The dispute, which emerged with Macedonia’s independence from the former Yugoslavia in 1991, led NATO member Greece to block Macedonia’s bid to join the alliance last year.
Early on Monday, Ivanov said he wanted to work with Athens during his five year term.
“More than 400,000 people gave me their votes to take responsibility for European Macedonia and to work on solving the problem over the name with our neighbor,” the 49 year old Ivanov said.
“I hope we will have an energy to overcome this challenges. When we are united domestically, we can resolve the difficulties abroad. Long live Macedonia.”
Greece recognizes its neighbor by the name Former Yugoslav Republic of Macedonia, as it is officially known at the United Nations and other international bodies.

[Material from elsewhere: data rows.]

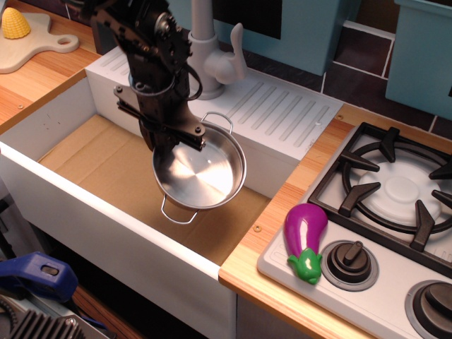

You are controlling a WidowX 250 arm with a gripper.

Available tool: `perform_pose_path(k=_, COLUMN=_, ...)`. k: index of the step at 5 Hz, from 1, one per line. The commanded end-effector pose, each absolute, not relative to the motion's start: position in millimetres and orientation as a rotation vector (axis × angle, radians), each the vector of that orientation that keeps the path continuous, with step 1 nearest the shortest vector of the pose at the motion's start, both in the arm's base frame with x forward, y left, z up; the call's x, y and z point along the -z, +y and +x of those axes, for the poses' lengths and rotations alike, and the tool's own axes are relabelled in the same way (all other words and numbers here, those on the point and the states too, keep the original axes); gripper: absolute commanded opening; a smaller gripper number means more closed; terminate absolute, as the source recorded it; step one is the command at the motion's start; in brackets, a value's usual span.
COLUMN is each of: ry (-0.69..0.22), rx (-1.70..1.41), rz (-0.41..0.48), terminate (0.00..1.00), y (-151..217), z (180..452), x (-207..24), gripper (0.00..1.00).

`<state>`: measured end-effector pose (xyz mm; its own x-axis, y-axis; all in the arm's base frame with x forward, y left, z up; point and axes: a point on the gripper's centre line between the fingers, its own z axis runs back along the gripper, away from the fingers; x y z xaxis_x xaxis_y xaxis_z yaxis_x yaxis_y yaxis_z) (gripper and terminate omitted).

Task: Put pot or pan in sink

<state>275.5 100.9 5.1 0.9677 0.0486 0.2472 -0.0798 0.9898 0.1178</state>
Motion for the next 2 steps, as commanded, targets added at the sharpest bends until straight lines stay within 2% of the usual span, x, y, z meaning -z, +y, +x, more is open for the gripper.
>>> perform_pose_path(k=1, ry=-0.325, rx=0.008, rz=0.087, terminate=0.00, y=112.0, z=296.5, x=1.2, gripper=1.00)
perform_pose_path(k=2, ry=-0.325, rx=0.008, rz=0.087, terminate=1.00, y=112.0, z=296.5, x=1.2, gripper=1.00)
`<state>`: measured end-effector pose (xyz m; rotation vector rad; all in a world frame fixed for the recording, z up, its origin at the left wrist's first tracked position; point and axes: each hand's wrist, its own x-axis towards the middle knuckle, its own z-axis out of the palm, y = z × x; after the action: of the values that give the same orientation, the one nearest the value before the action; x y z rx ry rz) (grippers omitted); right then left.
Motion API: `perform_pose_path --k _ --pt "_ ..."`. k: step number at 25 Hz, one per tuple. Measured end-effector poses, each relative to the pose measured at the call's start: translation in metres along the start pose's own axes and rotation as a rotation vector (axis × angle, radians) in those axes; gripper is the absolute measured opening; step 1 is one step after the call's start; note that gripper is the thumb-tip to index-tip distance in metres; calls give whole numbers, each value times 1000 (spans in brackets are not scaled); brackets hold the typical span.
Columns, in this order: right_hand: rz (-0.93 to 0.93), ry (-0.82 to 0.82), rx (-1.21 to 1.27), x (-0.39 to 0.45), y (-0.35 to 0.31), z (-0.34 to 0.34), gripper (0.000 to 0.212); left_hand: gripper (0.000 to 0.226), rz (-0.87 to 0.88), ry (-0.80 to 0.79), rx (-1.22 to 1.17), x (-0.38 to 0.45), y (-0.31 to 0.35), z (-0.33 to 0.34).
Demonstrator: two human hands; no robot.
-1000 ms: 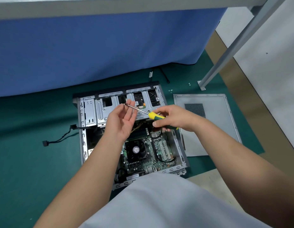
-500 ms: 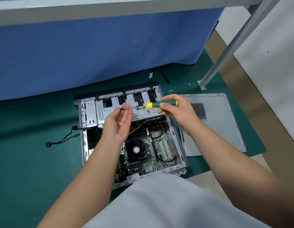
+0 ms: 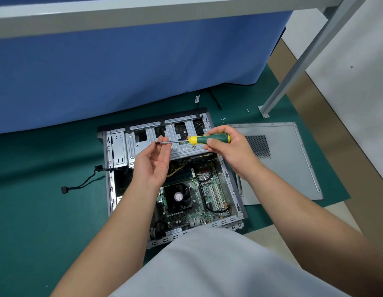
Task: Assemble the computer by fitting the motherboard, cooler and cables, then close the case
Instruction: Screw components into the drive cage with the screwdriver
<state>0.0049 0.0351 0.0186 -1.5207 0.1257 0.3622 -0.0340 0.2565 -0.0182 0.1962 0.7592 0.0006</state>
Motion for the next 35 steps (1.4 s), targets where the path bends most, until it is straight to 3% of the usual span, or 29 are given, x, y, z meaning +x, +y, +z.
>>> perform_pose_path --k 5,10,12,14,19,24,27,31,33,35 --pt "-25 -15 -102 -3 -5 -1 19 26 -12 -6 -14 3 0 0" --pt "-120 -42 -452 -4 -10 -2 26 26 -39 1 20 6 1 0" --pt "-103 -39 -378 -1 -9 0 33 25 -55 -14 18 7 0 1" --pt "-39 -19 -151 1 -9 2 33 24 -59 -28 34 9 -1 3" --pt "53 167 298 5 -8 -2 28 23 -81 -63 159 14 -13 10" --pt "6 226 223 18 -23 -22 21 29 -73 -85 359 20 -19 8" --pt "-121 212 -24 36 -47 -44 20 25 137 -80 764 26 -15 16" --pt "-256 192 -413 56 -77 -67 19 21 576 -206 1699 35 -12 22" --pt "-310 154 -580 62 -88 -72 21 42 604 -279 2079 45 -15 15" --pt "-350 115 -744 66 -98 -74 23 59 582 -303 2289 50 -17 5"
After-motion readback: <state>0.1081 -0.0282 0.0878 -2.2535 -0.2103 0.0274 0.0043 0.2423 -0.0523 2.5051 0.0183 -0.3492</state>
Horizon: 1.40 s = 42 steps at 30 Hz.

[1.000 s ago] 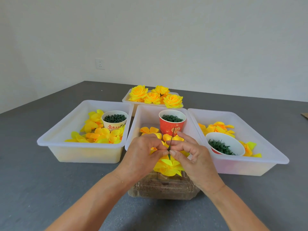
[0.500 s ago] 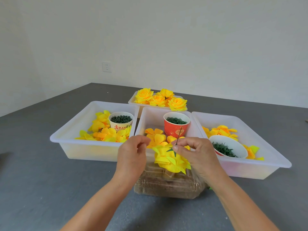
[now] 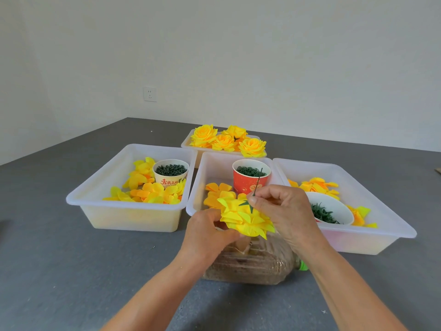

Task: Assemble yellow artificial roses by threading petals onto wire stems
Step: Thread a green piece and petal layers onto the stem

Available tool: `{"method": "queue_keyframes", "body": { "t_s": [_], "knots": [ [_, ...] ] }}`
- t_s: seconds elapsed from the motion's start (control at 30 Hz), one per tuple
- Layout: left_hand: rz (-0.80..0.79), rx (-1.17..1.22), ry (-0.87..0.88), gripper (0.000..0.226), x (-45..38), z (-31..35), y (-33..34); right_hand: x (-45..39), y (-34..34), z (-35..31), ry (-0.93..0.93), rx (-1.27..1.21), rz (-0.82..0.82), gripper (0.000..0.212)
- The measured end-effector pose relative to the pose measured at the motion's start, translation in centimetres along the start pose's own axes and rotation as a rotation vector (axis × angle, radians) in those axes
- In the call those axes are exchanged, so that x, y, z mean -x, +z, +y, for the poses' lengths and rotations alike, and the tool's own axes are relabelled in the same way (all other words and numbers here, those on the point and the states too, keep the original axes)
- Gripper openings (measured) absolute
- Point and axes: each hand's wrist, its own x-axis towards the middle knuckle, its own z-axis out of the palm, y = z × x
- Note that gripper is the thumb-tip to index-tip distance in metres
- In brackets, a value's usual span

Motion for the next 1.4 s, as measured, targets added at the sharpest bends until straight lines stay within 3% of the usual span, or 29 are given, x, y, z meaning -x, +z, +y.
{"method": "queue_keyframes", "body": {
  "t_s": [0.17, 0.3, 0.43, 0.57, 0.73, 1.03, 1.23, 1.4],
  "knots": [
    [-0.058, 0.283, -0.023, 0.024, -0.3, 0.8, 0.2, 0.1, -0.1, -0.3, -0.014, -0.005, 0.007, 0.022],
    [-0.125, 0.328, 0.002, 0.016, -0.4, 0.8, 0.3, 0.3, -0.2, -0.4, -0.017, -0.025, 0.026, 0.021],
    [-0.119, 0.317, 0.018, 0.02, -0.7, 0.7, 0.4, 0.3, -0.2, -0.7, -0.003, -0.042, 0.036, 0.025],
    [-0.141, 0.296, 0.026, 0.026, -0.9, 0.5, 0.3, -0.2, -0.5, -1.0, -0.008, -0.051, 0.055, 0.016],
    [-0.156, 0.034, 0.029, 0.026, -0.9, -0.3, 0.3, -0.7, -0.4, -1.4, -0.016, -0.032, 0.064, 0.015],
    [-0.125, -0.089, 0.038, 0.022, -0.8, -0.2, 0.5, -1.6, -1.6, -2.6, -0.001, -0.094, 0.138, 0.015],
    [-0.06, 0.001, 0.102, 0.031, -0.7, 1.0, 0.6, -2.1, -2.0, -3.1, 0.038, -0.149, 0.159, 0.013],
    [-0.049, 0.084, 0.138, 0.015, -0.8, 1.9, 1.1, -2.3, -2.2, -3.0, 0.049, -0.161, 0.177, 0.01]
  ]
}}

But more than 100 countries including the U S have recognized the tiny Balkan state as Macedonia.
Ivanov’s victory is a huge boost for conservative Prime Minister Nikola Gruevski whose hard line on the dispute with Greece has drawn some international criticism.
Macedonia is suffering severe economic problems, with unemployment around 35 per cent.
European Union officials said the run off election was “generally calm,” but cited reports by observers of limited irregularities.
Past elections in Macedonia have been marred by violence and irregularities, particularly in areas inhabited by an ethnic Albanian minority that makes up a quarter of the country’s population of 2.1 million.
Ivanov is expected to take office on May 12.